Phil thought of Espato and his skill in the same gentle art.

“A couple of pals and myself,” went on Benton, “were pushing along one day in a desolate patch of the jungle way off from the beaten road when we heard shrieks coming from a cabin. We made a break for it, and found a bunch of bandits torturing an old Spaniard. He lived alone there, and somehow the idea had got out that he had money concealed about the place. The outlaws had felt so confident that they had everything their own way that they hadn’t set any watch and we took them by surprise. They had the old man bound on his bed, and were burning him with hot irons to make him tell them where his money was hidden. We burst in on them while they were in the very midst of their infernal work, killed two of them and put the rest to flight.

“The old man was pretty well done for. It didn’t seem practicable to get him in his condition to the nearest military post which was some distance away. So I sent the other fellows to report, and I stayed to nurse the old fellow. I didn’t think he’d last out the next twenty-four hours, but he had surprising vitality for a man of his years and it was nearly a week before he passed away. He needed constant attention, and I was kept pretty well on the jump day and night.

“During that time I learned, of course, a good deal of his history. Part of it he told me, and part of it I picked up from what he kept babbling from time to time when he was delirious. It seemed that he had never married and that he had no relative that he knew of in the world. He had lived there for years, doing a little farming on his garden patch and getting barely enough to keep body and soul together. As for money, he didn’t have any. That was where the bandits would have had their troubles for their pains.

“One morning I could see that death was pretty near, and the old man knew it too. He called me to him, thanked me over and over for what I had been able to do for him and then told me that he was going to give me something that would make me rich. I thought his mind was wandering again, but he pointed out a place under the flooring of the cabin and asked me to dig down a couple of feet. I did it to humor him, and fished out an old tin box. I brought it to him and he took out the papers that I have just laid on the table.”

The boys looked with the keenest interest at the package of papers that were mildewed and yellowed by time.

“He put those in my hands,” continued Benton, “and told me they were mine. Said they had been handed down in his family for generations. It seems that the old man himself had had dreams of following up the clues that were contained in them. But it would take capital and he never had one dollar that he could lay on another. And he had been afraid to trust his secret to anyone else for fear that he would be either cheated or perhaps killed by those he might choose as partners. And so the years had dragged on and he had come at last to his deathbed without ever having derived any benefit from them. Now he gave them to me, and the only condition he attached was that if I got any benefit from them I would have a candle burned in some church for the repose of his soul.”

Benton paused for a moment. No one spoke. They were envisaging the scene of that forlorn old life coming to so pitiable an end in the depths of the San Domingo forest.

“Of course, I promised,” Benton went on, “and as a matter of fact I saw to that matter of the candle as soon as I got back to the city. I didn’t attach any importance to the old man’s revelations. I’d have thought the whole thing was simply a sick man’s ravings if it hadn’t been for the papers. They at least were real, something that could be seen and handled. Probably they wouldn’t amount to anything, but they promised at least to be a bit of interesting reading when I got back to the barracks.

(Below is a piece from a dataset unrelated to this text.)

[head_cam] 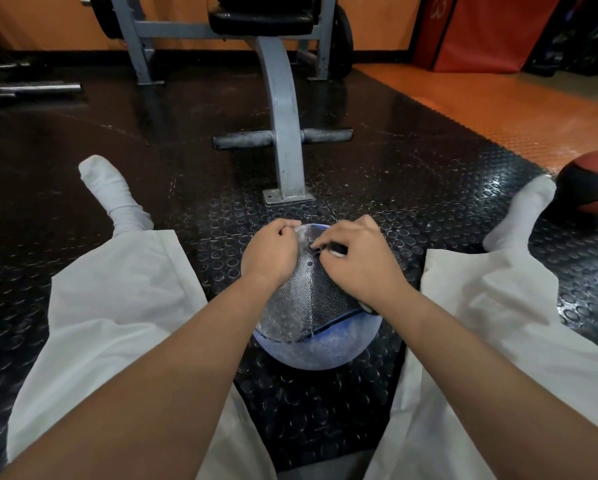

“I buried the old man near his cabin and then hiked back to the nearest post. I was kept pretty busy for some time, and the papers remained stowed away in my kit bag.

“After a while, our squad was relieved from the interior work and sent back to the capital for a breathing spell and the mere routine duty called for. One day when I was off duty and time was hanging a little heavy on my hands, I though of the papers and fished them out. They had to be handled with care, as some of them were nearly falling to pieces.

“I soon found however that they didn’t do me much good, for they were written in Spanish. Of course, in knocking about those countries I had picked up a good deal of the lingo, enough to get by with in ordinary conversation. But that didn’t help me so much when it came to reading about unfamiliar things, especially in the Spanish of two hundred years ago.

“And just here is where I made a mistake. There was a half breed that did odd jobs about the post, a fellow named Ramirez. He happened to be passing through the barracks just then on an errand for one of the officers, and I called him and asked him to translate one of the papers for me.

“He agreed, after bargaining that I should give him an American quarter for the job, which I did. He commenced to read. I listened for a while, and then I began to sit up and take notice. Believe me that by this time he was taking notice too. His hands were trembling, his voice was shaky and his eyes – he had about the wickedest pair of eyes I ever saw in a human head – were fairly shining with greediness.

“I snatched the paper back from him. He begged like a cripple to let him go on with it. Offered to give me back my quarter and do it for nothing. But by that time I was wise to the mistake I had made and told him to go along and roll his hoop. His eyes were like those of a rattlesnake when he realized I was in earnest.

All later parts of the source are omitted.